** Directions for this task **
Pull out every line below that holds the word "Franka".

** Data provided **
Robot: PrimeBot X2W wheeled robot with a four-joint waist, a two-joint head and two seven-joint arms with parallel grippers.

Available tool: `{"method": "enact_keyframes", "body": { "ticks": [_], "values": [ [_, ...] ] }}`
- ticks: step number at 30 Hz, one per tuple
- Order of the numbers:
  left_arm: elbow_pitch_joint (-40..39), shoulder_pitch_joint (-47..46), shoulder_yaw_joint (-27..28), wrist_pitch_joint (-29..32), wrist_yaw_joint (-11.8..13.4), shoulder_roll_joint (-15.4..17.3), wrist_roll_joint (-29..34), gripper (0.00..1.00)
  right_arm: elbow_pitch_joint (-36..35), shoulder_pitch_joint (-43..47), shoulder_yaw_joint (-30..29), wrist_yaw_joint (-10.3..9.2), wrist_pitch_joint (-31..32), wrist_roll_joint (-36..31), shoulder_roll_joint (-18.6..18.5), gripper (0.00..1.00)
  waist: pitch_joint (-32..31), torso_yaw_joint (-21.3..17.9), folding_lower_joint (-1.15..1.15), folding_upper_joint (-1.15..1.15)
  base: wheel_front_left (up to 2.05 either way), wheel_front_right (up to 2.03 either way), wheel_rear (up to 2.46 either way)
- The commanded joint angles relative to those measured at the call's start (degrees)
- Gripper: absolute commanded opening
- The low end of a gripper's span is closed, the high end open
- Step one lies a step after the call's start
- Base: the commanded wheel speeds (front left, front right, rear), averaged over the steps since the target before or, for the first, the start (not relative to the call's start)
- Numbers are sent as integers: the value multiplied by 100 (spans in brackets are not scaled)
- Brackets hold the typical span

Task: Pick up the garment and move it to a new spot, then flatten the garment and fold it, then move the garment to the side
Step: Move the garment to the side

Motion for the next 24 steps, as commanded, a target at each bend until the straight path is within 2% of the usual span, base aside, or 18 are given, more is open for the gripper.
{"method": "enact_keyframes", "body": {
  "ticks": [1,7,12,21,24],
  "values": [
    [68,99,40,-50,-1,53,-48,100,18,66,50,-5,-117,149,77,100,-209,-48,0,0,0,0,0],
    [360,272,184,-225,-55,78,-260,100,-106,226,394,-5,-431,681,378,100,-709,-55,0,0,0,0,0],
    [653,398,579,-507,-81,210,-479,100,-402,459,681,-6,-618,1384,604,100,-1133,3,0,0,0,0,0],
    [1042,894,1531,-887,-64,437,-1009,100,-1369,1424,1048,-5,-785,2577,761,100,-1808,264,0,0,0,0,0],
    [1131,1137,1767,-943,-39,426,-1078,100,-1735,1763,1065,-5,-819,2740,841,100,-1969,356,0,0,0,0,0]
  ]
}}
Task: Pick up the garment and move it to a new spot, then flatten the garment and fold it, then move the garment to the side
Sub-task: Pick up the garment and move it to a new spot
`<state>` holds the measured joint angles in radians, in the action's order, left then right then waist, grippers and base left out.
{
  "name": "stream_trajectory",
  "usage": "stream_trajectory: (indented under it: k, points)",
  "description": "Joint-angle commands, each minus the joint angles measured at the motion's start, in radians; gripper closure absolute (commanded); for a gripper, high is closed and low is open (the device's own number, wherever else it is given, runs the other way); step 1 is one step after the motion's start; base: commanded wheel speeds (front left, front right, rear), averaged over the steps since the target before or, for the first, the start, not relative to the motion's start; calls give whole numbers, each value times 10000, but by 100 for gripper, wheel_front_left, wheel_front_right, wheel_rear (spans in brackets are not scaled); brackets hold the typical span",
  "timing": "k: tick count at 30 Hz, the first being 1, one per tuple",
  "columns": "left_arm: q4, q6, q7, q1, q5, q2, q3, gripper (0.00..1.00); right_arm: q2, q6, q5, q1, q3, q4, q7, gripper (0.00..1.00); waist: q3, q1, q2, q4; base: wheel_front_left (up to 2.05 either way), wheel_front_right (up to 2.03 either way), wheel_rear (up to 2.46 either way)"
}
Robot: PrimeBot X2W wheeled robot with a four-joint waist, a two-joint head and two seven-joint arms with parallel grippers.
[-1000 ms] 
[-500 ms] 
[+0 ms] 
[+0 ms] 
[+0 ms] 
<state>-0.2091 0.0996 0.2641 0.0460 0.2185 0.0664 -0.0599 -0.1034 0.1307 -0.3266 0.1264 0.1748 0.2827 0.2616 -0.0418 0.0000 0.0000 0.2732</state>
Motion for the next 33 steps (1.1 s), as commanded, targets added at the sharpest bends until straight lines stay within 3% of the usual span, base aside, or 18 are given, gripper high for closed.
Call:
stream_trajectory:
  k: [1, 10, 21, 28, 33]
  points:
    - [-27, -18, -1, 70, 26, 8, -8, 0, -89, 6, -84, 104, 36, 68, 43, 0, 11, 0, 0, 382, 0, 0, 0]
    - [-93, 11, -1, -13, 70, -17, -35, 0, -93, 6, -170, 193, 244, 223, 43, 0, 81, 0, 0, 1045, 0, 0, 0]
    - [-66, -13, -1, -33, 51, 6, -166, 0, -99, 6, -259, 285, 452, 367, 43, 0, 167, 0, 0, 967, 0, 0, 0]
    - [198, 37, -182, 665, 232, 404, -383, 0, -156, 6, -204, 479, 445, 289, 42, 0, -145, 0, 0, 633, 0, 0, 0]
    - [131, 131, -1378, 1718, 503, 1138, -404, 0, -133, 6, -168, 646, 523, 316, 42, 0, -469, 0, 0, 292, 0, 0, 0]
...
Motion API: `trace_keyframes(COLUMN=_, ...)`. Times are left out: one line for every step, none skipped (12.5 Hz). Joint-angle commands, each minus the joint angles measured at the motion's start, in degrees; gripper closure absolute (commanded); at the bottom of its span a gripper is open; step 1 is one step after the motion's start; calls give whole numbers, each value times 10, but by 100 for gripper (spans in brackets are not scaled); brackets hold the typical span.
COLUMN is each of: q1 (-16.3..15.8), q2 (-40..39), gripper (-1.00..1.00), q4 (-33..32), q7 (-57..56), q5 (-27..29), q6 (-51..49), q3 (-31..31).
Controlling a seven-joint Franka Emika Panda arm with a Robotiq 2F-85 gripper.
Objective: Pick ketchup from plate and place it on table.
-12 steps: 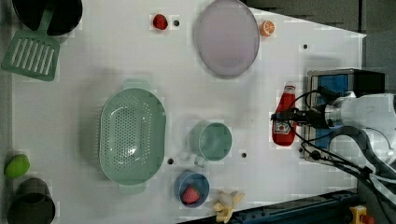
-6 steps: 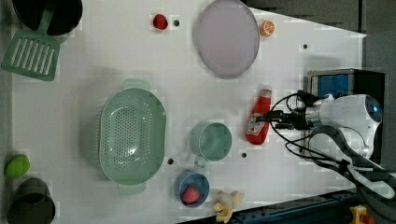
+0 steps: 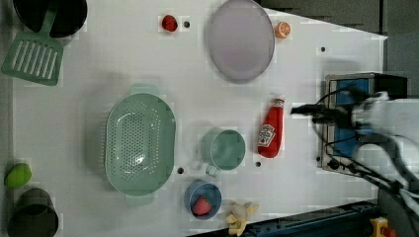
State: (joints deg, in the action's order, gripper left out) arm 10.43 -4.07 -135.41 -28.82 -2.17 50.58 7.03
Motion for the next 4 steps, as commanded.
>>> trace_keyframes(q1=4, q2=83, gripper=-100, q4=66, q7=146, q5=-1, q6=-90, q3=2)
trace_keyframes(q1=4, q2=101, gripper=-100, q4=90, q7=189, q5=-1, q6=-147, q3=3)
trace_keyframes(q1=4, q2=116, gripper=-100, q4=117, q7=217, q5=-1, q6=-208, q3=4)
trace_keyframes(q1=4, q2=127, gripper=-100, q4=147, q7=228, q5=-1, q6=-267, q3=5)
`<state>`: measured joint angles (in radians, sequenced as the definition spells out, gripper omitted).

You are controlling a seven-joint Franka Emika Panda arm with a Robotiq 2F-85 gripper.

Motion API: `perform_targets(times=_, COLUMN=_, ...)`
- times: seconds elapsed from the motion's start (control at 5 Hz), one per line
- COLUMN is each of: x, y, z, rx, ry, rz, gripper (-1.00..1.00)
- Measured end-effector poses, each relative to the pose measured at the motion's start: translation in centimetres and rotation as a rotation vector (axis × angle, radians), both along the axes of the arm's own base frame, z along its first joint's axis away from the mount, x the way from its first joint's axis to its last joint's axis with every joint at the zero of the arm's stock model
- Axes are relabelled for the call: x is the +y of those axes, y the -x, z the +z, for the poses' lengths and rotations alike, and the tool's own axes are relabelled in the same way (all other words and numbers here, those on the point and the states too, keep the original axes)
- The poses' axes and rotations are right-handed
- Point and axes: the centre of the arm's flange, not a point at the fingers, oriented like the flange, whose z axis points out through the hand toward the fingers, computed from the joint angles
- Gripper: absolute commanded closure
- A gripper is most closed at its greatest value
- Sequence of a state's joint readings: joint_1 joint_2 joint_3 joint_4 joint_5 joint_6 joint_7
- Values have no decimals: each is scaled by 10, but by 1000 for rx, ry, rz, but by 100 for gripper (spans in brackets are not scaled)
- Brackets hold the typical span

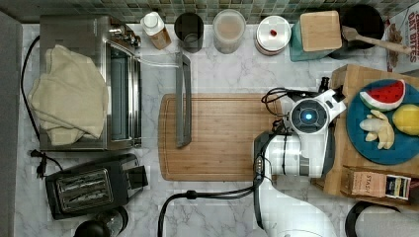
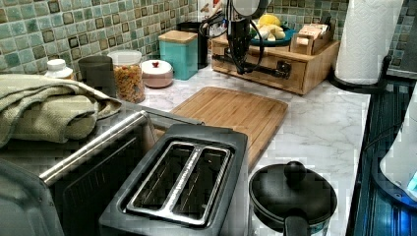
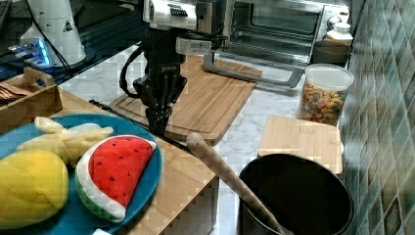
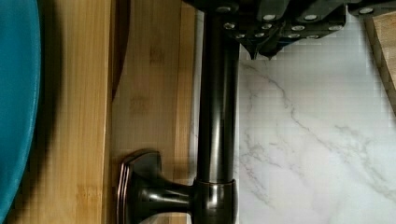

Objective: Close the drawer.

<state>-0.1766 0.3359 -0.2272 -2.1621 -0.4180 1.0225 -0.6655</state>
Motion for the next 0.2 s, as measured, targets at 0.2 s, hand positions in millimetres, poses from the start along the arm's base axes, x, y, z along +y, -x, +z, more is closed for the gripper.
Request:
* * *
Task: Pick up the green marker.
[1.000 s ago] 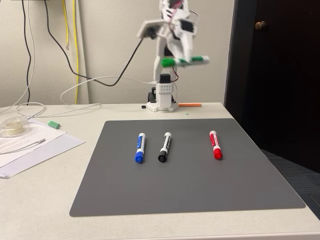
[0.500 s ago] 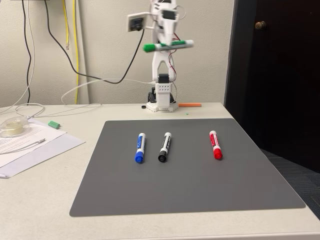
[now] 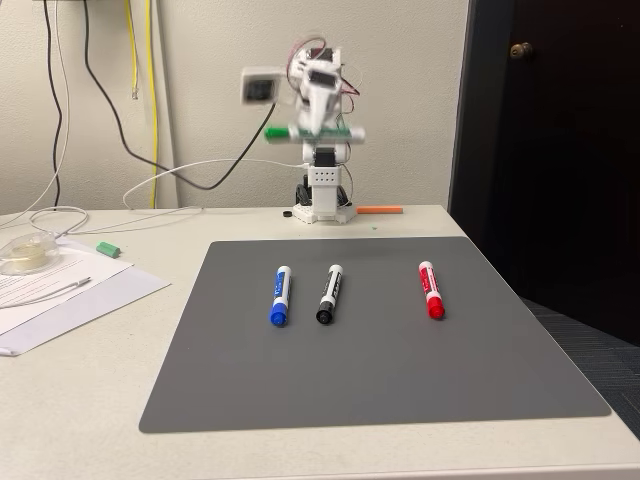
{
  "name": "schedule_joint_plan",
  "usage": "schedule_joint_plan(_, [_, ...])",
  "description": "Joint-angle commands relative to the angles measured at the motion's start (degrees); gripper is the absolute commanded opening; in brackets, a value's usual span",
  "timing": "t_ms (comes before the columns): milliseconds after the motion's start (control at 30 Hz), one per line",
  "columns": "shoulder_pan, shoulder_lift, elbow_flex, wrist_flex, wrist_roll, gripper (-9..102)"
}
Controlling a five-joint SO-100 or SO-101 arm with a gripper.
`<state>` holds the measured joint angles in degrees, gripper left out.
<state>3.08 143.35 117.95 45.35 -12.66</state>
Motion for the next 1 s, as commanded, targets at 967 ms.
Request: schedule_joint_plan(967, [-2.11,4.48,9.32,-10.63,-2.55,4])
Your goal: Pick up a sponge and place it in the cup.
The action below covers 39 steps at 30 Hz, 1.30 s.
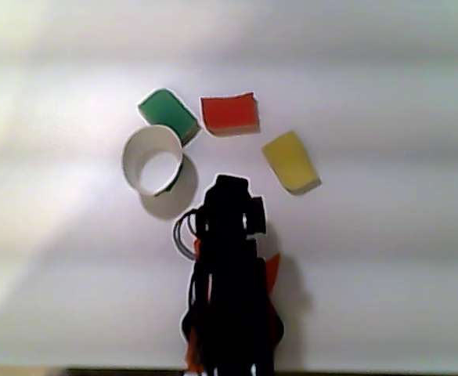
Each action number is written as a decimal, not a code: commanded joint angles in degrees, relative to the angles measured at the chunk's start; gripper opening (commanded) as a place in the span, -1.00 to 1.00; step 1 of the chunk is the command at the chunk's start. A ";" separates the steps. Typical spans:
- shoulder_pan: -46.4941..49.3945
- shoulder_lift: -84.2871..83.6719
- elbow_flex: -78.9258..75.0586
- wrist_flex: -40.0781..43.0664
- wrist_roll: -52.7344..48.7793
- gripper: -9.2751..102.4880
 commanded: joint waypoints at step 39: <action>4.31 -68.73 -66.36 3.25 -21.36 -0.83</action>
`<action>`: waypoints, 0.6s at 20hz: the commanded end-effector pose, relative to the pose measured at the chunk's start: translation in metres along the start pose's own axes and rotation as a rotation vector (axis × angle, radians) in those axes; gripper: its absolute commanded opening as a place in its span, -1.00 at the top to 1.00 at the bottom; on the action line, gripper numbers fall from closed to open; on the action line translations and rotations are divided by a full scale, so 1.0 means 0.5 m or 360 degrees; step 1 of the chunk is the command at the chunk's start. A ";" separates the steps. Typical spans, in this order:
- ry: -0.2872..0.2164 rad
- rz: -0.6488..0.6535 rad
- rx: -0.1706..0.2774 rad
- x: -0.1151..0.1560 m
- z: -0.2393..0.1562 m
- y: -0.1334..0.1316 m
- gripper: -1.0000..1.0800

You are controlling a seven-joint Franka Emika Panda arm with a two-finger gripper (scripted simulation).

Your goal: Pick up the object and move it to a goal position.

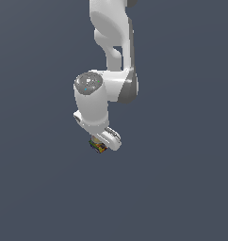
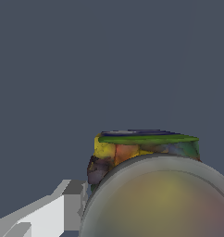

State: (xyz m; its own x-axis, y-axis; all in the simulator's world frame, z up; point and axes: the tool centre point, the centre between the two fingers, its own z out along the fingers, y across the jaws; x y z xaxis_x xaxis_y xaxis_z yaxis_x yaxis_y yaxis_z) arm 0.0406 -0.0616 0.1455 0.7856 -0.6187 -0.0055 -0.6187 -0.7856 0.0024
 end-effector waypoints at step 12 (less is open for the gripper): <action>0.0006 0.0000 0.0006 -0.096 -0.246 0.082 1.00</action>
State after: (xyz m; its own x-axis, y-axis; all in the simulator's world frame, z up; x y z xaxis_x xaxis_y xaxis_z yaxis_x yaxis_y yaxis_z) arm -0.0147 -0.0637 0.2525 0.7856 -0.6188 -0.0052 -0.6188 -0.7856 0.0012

** Task result **
Controlling a seven-joint Franka Emika Panda arm with a Robotiq 2F-85 gripper.
You are controlling a seven-joint Franka Emika Panda arm with a Robotiq 2F-85 gripper.
You are controlling a seven-joint Franka Emika Panda arm with a two-finger gripper (scripted simulation).

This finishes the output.